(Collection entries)
============================================================

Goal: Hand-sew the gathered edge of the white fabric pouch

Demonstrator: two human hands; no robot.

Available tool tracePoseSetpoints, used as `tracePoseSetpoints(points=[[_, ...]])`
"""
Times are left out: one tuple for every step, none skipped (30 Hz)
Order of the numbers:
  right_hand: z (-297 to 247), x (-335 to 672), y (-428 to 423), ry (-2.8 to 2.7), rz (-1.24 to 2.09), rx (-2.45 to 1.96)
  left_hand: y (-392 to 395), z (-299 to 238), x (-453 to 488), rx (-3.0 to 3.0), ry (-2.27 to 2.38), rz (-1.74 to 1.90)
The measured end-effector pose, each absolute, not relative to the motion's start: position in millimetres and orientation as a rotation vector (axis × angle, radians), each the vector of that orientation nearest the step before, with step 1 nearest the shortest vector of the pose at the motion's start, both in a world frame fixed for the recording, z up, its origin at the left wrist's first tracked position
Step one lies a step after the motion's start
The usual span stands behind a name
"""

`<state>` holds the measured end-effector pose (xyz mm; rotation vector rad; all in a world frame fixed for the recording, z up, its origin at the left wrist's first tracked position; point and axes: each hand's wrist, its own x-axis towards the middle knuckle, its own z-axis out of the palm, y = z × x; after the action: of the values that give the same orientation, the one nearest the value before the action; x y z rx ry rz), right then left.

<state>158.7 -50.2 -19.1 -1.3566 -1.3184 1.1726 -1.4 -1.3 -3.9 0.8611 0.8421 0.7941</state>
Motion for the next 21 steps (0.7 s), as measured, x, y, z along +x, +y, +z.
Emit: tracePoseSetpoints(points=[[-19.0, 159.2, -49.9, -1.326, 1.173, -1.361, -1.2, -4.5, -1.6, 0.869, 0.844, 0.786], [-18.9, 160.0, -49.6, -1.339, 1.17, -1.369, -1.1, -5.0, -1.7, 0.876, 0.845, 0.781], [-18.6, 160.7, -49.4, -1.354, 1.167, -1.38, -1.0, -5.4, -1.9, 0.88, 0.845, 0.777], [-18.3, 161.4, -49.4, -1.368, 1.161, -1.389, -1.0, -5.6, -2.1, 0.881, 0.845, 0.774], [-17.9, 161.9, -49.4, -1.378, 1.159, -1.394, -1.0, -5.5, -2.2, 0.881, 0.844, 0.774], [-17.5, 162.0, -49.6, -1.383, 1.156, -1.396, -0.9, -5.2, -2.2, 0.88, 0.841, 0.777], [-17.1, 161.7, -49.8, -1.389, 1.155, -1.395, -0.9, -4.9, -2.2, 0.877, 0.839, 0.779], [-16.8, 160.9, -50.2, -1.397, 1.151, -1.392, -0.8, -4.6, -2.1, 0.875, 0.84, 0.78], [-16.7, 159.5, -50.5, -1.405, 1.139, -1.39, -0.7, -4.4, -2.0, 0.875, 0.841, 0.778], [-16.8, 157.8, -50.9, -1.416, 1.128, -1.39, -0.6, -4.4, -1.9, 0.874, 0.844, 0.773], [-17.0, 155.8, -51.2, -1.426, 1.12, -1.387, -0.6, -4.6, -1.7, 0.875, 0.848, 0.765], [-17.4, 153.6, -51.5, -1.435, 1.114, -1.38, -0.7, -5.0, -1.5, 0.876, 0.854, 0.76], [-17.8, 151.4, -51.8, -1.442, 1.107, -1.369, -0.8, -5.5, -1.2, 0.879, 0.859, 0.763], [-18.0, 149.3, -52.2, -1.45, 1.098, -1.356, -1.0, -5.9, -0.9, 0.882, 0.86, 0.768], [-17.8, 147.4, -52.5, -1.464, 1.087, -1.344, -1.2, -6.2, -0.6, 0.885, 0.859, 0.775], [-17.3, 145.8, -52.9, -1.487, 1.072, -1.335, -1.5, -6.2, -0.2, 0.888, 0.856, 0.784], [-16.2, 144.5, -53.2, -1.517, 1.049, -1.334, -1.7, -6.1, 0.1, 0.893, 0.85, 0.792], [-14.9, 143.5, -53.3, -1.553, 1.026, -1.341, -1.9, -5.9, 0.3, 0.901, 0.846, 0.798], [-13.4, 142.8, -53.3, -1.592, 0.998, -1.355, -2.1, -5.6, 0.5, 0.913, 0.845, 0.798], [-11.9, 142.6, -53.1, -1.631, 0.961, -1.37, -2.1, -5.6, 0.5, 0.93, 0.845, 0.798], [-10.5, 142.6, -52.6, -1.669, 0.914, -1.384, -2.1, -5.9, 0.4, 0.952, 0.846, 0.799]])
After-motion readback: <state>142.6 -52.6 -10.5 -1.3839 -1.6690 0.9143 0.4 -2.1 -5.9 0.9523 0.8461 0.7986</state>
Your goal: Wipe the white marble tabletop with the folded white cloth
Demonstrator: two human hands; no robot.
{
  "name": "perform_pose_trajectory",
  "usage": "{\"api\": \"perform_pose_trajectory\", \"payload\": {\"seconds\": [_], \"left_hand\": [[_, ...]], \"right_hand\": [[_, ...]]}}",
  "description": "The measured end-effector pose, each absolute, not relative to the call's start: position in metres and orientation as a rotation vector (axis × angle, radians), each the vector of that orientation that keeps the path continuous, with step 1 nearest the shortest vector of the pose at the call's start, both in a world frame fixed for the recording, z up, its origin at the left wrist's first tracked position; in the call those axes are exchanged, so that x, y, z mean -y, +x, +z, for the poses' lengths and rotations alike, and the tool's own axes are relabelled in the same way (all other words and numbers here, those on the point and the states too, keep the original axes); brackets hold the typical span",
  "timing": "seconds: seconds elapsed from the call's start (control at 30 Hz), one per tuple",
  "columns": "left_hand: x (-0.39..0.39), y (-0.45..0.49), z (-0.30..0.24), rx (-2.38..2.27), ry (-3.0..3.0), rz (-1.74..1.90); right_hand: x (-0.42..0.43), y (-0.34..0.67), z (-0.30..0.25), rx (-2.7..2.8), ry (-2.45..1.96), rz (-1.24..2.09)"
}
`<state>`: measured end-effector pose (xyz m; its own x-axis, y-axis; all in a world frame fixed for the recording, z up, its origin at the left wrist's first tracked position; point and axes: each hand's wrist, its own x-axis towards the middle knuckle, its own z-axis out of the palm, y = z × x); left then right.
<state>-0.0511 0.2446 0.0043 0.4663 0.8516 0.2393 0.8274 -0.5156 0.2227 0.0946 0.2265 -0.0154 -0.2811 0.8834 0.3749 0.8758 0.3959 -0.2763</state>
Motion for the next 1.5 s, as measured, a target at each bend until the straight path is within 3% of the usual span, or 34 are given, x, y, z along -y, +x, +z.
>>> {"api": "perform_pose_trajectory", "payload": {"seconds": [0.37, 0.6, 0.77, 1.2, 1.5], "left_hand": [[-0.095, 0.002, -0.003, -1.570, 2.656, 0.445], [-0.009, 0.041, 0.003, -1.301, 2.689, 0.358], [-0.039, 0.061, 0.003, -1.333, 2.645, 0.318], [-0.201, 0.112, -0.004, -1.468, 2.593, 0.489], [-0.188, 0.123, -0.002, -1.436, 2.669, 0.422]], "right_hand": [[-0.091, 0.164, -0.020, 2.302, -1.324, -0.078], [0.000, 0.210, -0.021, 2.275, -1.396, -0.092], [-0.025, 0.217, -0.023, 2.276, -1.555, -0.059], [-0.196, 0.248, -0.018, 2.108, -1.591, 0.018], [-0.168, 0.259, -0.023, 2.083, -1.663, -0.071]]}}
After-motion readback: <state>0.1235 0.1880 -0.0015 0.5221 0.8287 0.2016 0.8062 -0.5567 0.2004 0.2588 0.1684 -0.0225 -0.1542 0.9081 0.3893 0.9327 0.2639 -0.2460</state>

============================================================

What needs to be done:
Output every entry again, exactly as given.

Exercise solution:
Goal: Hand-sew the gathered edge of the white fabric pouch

Demonstrator: two human hands; no robot.

Available tool tracePoseSetpoints, used as `tracePoseSetpoints(points=[[_, ...]])`
"""
Times are left out: one tuple for every step, none skipped (30 Hz)
Order of the numbers:
  right_hand: z (-297 to 247), x (-335 to 672), y (-428 to 423), ry (-2.8 to 2.7), rz (-1.24 to 2.09), rx (-2.45 to 1.96)
  left_hand: y (-392 to 395), z (-299 to 238), x (-453 to 488), rx (-3.0 to 3.0), ry (-2.27 to 2.38), rz (-1.74 to 1.90)
The measured end-effector pose, each absolute, not relative to the motion's start: position in millimetres and orientation as a rotation vector (axis × angle, radians), each the vector of that orientation nearest the step before, with step 1 nearest the shortest vector of the pose at the motion's start, both in a world frame fixed for the recording, z up, its origin at the left wrist's first tracked position
Step one lies a step after the motion's start
The usual span stands behind a name
"""

`<state>` holds the measured end-effector pose (xyz mm; rotation vector rad; all in a world frame fixed for the recording, z up, its origin at the left wrist's first tracked position; point and axes: each hand's wrist, its own x-axis towards the middle knuckle, its own z-axis out of the palm, y = z × x; after the action: of the values that give the same orientation, the one nearest the value before the action; x y z rx ry rz), right then left.

<state>158.7 -50.2 -19.1 -1.3566 -1.3184 1.1726 -1.4 -1.3 -3.9 0.8611 0.8421 0.7941</state>
Motion for the next 21 steps (0.7 s), as measured, x, y, z along +x, +y, +z.
Emit: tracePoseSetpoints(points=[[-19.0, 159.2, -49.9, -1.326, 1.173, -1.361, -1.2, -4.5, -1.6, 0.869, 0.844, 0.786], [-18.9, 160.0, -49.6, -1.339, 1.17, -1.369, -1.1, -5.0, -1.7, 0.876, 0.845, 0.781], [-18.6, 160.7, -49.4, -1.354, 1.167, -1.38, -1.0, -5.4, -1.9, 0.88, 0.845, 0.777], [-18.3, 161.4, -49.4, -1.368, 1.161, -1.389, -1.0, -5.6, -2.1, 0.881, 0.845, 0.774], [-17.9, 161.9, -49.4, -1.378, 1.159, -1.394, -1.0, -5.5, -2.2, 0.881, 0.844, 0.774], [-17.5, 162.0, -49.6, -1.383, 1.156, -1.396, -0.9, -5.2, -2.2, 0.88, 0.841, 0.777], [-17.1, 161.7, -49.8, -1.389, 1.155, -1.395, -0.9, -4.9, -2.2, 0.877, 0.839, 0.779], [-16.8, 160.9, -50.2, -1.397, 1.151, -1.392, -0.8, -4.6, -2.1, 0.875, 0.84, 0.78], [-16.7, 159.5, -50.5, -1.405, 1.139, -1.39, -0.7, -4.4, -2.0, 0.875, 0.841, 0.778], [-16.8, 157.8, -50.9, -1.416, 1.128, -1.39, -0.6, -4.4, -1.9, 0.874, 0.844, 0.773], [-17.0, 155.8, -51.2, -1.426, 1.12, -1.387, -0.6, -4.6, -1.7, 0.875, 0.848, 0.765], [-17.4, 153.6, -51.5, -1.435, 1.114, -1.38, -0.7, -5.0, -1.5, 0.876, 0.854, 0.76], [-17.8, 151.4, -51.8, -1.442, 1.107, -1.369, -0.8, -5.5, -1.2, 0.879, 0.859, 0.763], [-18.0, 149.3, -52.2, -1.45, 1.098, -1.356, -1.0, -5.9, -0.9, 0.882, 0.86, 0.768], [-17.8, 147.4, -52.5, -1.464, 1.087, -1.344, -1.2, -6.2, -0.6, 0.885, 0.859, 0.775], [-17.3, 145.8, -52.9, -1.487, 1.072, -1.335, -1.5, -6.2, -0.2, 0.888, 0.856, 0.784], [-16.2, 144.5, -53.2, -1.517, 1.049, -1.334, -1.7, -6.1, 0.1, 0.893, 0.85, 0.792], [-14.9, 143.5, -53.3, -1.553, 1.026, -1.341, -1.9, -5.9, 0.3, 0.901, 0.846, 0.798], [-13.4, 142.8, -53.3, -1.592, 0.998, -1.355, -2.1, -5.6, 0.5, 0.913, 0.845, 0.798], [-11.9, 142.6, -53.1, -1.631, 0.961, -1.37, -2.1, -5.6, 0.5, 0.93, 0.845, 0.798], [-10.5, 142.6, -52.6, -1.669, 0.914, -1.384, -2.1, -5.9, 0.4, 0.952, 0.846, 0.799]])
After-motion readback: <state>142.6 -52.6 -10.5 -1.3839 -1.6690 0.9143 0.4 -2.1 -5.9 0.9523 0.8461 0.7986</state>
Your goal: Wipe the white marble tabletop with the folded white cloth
Demonstrator: two human hands; no robot.
{
  "name": "perform_pose_trajectory",
  "usage": "{\"api\": \"perform_pose_trajectory\", \"payload\": {\"seconds\": [_], \"left_hand\": [[_, ...]], \"right_hand\": [[_, ...]]}}",
  "description": "The measured end-effector pose, each absolute, not relative to the call's start: position in metres and orientation as a rotation vector (axis × angle, radians), each the vector of that orientation that keeps the path continuous, with step 1 nearest the shortest vector of the pose at the call's start, both in a world frame fixed for the recording, z up, its origin at the left wrist's first tracked position; in the call those axes are exchanged, so that x, y, z mean -y, +x, +z, for the poses' lengths and rotations alike, and the tool's own axes are relabelled in the same way (all other words and numbers here, those on the point and the states too, keep the original axes); brackets hold the typical span",
  "timing": "seconds: seconds elapsed from the call's start (control at 30 Hz), one per tuple",
  "columns": "left_hand: x (-0.39..0.39), y (-0.45..0.49), z (-0.30..0.24), rx (-2.38..2.27), ry (-3.0..3.0), rz (-1.74..1.90); right_hand: x (-0.42..0.43), y (-0.34..0.67), z (-0.30..0.25), rx (-2.7..2.8), ry (-2.45..1.96), rz (-1.24..2.09)"
}
`<state>`: measured end-effector pose (xyz m; its own x-axis, y-axis; all in a world frame fixed for the recording, z up, its origin at the left wrist's first tracked position; point and axes: each hand's wrist, its own x-axis towards the middle knuckle, its own z-axis out of the palm, y = z × x); left then right.
<state>-0.0511 0.2446 0.0043 0.4663 0.8516 0.2393 0.8274 -0.5156 0.2227 0.0946 0.2265 -0.0154 -0.2811 0.8834 0.3749 0.8758 0.3959 -0.2763</state>
Motion for the next 1.5 s, as measured, a target at each bend until the straight path is within 3% of the usual span, or 34 are given, x, y, z along -y, +x, +z.
>>> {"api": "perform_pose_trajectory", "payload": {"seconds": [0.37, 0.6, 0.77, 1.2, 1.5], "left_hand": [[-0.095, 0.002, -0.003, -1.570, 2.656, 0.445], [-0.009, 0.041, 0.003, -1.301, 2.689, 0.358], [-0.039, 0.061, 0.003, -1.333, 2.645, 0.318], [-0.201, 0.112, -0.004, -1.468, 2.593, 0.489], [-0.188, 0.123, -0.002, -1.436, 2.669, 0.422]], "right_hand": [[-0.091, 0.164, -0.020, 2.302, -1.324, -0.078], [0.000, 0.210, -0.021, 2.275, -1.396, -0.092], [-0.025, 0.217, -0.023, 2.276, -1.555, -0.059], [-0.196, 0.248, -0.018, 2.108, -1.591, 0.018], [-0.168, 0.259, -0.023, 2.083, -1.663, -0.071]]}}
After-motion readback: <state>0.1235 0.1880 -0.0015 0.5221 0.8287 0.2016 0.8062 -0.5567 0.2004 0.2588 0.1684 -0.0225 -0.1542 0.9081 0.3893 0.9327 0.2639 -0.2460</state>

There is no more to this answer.